> **Goal of the exercise**: Across the data, every line with the word "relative" counts once; state the total alone.

> **Information supplied**:
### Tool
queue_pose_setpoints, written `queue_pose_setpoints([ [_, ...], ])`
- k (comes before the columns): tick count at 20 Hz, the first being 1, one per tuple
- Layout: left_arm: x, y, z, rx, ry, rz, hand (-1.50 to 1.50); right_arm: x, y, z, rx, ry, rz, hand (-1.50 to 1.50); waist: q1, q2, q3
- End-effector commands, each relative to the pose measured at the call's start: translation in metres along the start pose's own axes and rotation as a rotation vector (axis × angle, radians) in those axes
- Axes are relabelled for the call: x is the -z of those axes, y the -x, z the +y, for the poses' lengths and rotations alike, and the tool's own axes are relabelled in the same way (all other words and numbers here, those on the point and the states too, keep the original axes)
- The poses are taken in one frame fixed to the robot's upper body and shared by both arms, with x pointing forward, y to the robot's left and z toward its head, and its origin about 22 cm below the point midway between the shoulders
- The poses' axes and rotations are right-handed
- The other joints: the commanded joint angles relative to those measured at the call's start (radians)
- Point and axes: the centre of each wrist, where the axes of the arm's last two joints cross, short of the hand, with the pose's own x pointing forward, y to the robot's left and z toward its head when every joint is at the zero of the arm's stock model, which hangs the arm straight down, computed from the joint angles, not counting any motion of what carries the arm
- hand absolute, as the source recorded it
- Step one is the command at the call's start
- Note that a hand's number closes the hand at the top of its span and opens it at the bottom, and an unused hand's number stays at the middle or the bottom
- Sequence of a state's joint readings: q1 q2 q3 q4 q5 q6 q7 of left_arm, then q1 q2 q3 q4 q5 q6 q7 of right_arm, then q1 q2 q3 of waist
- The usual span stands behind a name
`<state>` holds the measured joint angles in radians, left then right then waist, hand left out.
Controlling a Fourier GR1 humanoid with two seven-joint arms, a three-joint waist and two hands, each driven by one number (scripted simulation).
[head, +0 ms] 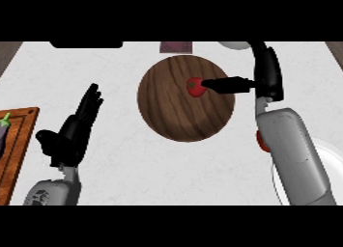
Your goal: Pick the tomato from the plate and place it in the bowl
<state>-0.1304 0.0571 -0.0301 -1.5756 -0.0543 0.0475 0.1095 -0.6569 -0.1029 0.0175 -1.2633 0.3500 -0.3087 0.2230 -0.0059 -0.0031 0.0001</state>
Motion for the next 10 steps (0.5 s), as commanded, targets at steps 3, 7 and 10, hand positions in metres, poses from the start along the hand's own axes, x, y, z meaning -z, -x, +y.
queue_pose_setpoints([
  [3,0.000,-0.007,-0.011,-0.009,0.011,-0.014,0.00,-0.015,0.007,-0.053,0.120,-0.040,0.001,-1.50,0.002,0.001,0.000],
  [7,-0.015,-0.002,0.004,-0.001,-0.005,-0.002,0.00,-0.044,0.024,-0.071,0.147,-0.095,-0.011,-1.50,0.004,0.000,0.000],
  [10,-0.015,0.024,-0.006,-0.003,0.006,-0.001,0.00,-0.044,0.021,-0.080,0.155,-0.123,-0.026,-1.50,0.004,0.002,0.000],
])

> **Reply**: 2